Dois tons de inocência

a bater no mal

são

o paradoxo da mentira.

 

Cravo e lírio lutam

num campo agreste

contra

a vida.

 

Nem cravo nem lírio nem rosas;

Só a semente (ou só se mente?).

 

A poesia é uma actividade de sublimação. Igualmente o são todas as manifestações artísticas, quanto mais não seja porque emprestam sempre algo à ciência e à técnica. A primeira investiga e dá o mote à inovação. A segunda dá corpo ao fruto conseguido pela ciência. Mas a arte colhe a excelência e descodifica com beleza  aquilo que pode não parecer óbvio ao olho humano.
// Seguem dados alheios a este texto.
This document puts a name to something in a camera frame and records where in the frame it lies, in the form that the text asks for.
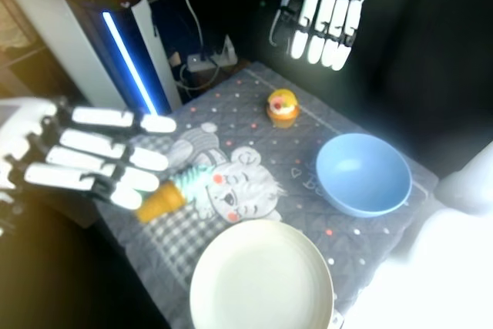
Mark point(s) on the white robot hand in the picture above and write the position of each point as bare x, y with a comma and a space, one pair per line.
327, 9
34, 140

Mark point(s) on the orange toy cupcake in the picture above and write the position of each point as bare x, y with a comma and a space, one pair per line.
283, 109

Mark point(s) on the toy ice cream cone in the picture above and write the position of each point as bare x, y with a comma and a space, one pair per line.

A solitária semente remete para a origem, para a essência, para o início da vida, isto tendo em conta que há início. Mas se separarmos a partícula se da forma verbal mente, desdobra-se a dúvida – se mente… Provavelmente, o verbo mentir é o que domina o presente. A VERDADE anda terrivelmente ausente. 

A metáfora da primeira estrofe do poema transporta a crueldade do mal para a mentira. Exemplificando: lindas flores podem despontar até em campos agrestes, porque a natureza é perita em engendrar o impossível. Ou seja, os opostos atraem-se, talvez devido à percepção do infinito, aquilo que a nossa mente não alcança. A mentira dela* reside na ilusão do povo perante os insucessos patentes nas medidas aritméticas previstas, tendo por base inconsistências previamente assumidas e, desde muito cedo, tidas mas iludidas como alcançáveis. O fingimento atinge o limite quando os valores morais e religiosos são postergados e os homens não passam de números. As pessoas espertas são agora astutas, pisam e derrotam os inteligentes.

 O nosso querido país, ingovernável e adiado, deixou de viver segundo as matrizes tradicionais, onde o profundo amor pela pátria é algemado pelos países ricos, agiotas bélicos no passado e agiotas financeiros no presente. Portugal vai quedar-se com idosos, crianças e muitíssimos jovens universais que foram mandados embora. (No horizonte longínquo, vislumbram-se dias de prosperidade? Deus queira que sim!). Era muito melhor agir segundo a VERDADE porque a mentira tem a perna curta e fica a mancar para sempre. Os portugueses já enjoam, manifestam-se por todo o lado, atirando culpas aos espertinhos que, rigorosamente, não elegeram. O que o povo mais agradece é precisamente a VERDADE, entendida esta como HUMILDADE, REALIDADE, PRECISÃO, JUSTEZA. É que o antónimo de HUMILDADE é soberba, orgulho. Onde se dispõem quase todos os políticos? 

 

*crise

 

NB – Antigo acordo ortográfico presente.